I want to use the R package SciClone to infer the clonal architecture of my liver cancer data. I have already got the somatic SNV info and allelic specific copy number variation info, but I am not clear about some input info required by SciClone: 1. What does the "regions to exclude" mean? My understanding is: if a region has total_cn = 2, but major_cn = 2 and minor_cn = 0, then I need to write this region in the "regions to exclude" file. Is this understanding correct? 2. In my opinion, the vaf means var_reads/(var_reads + ref_reads). However, when I used ?sciClone in R, it tolds me:
vafs
a list of dataframes containing variant allele fraction data for single nucleotide variants in 5-column format: 1. chromosome 2. position 3. reference-supporting read counts 4. variant-supporting read counts 5. variant allele fraction (between 0-100)
Why is the range of vaf between 0-100? (for me, it must be less than 1). What is the definition of this "vaf"?

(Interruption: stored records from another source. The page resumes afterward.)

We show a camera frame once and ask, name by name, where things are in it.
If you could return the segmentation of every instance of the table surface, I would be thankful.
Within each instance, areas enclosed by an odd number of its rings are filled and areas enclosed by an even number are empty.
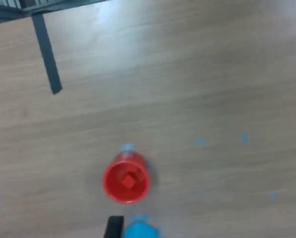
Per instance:
[[[112,0],[49,13],[53,95],[30,18],[0,24],[0,238],[296,237],[296,0]],[[154,168],[134,205],[105,168]]]

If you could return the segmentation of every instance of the red cup rim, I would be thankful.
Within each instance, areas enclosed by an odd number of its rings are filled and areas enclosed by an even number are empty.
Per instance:
[[[132,165],[135,165],[137,166],[143,173],[145,179],[146,179],[146,187],[144,189],[144,191],[142,192],[142,194],[140,196],[138,196],[136,199],[134,200],[131,200],[131,201],[124,201],[122,199],[119,199],[117,197],[115,197],[113,194],[111,194],[108,189],[107,189],[107,176],[108,176],[108,173],[110,172],[110,170],[115,167],[116,165],[120,165],[120,164],[132,164]],[[118,202],[118,203],[123,203],[123,204],[129,204],[129,203],[136,203],[138,201],[140,201],[142,198],[145,197],[145,195],[147,195],[147,193],[149,192],[149,189],[150,189],[150,186],[151,186],[151,180],[150,180],[150,174],[149,172],[147,171],[146,168],[144,168],[143,166],[141,166],[140,164],[136,163],[136,162],[133,162],[131,160],[121,160],[121,161],[117,161],[117,162],[114,162],[112,163],[111,165],[109,165],[104,173],[104,189],[105,189],[105,192],[106,194],[115,202]]]

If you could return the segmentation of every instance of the red cup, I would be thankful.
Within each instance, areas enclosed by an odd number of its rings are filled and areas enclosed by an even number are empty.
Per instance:
[[[106,169],[103,187],[119,203],[135,203],[150,189],[150,175],[144,157],[134,151],[121,152]]]

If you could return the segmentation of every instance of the wood grain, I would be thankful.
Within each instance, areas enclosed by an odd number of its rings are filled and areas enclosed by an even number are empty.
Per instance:
[[[45,20],[55,96],[31,20],[0,25],[0,238],[100,238],[118,214],[165,238],[296,237],[296,0],[113,0]],[[102,190],[127,142],[157,174],[135,205]]]

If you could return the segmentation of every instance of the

Could anyone give me some advice? Thanks!
Yang
"the vaf means var_reads/(var_reads + ref_reads)" - Is it right? In example test case vaf always less then var_reads/(var_reads + ref_reads). Why is that? Is this affected by the admixture of normal cells in sample? Does this difference greatly affect clustering? Many thanks! Alex.
There may sometimes be non-reference, non-primary-variant reads - for example:
1 12345 A T Counts: A: 99 C: 2 G: 0 T: 99 VAF: 49.5%